» PROBLEM DESCRIPTION: Without including any pictures, reproduce all the lines below word for word.

» RECORDED INFORMATION:
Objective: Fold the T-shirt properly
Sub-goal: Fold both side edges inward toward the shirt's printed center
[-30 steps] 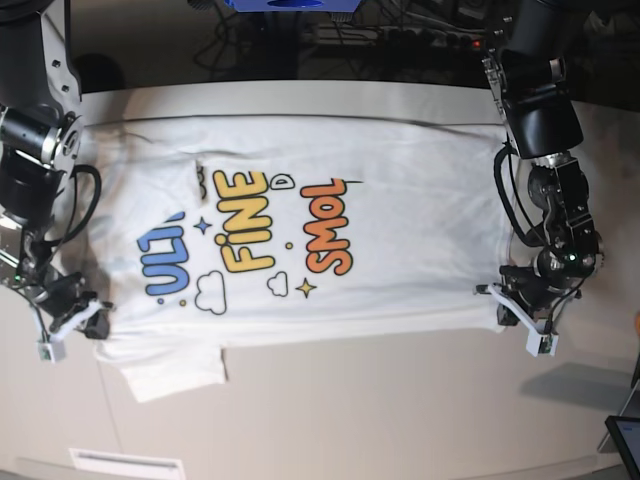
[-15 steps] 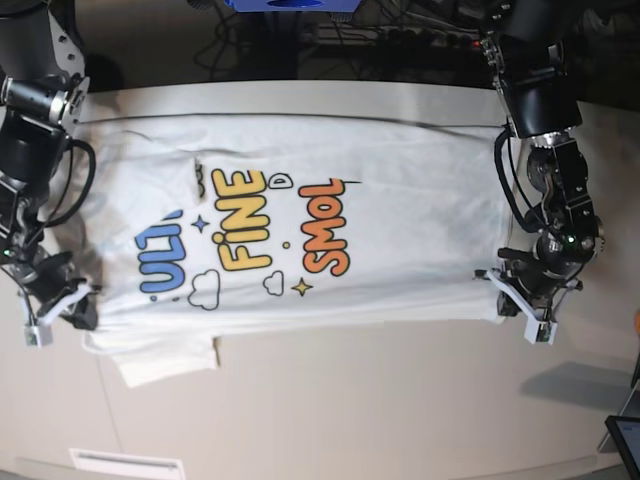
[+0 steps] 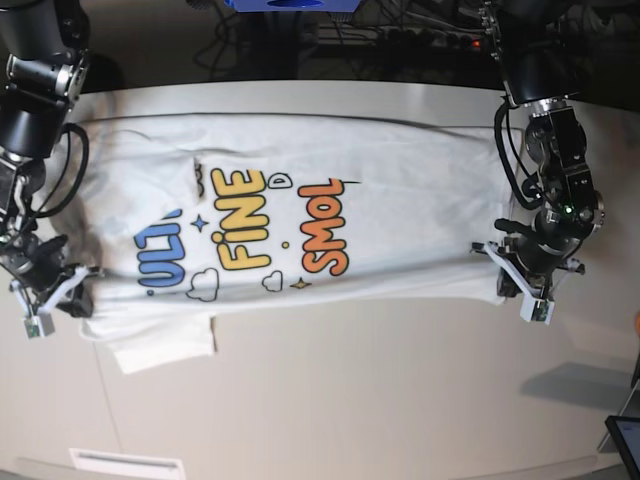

» TASK ANSWER:
Objective: Fold the T-shirt properly
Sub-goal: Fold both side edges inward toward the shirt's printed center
[-30 steps] 
[-15 steps] 
[+0 steps] 

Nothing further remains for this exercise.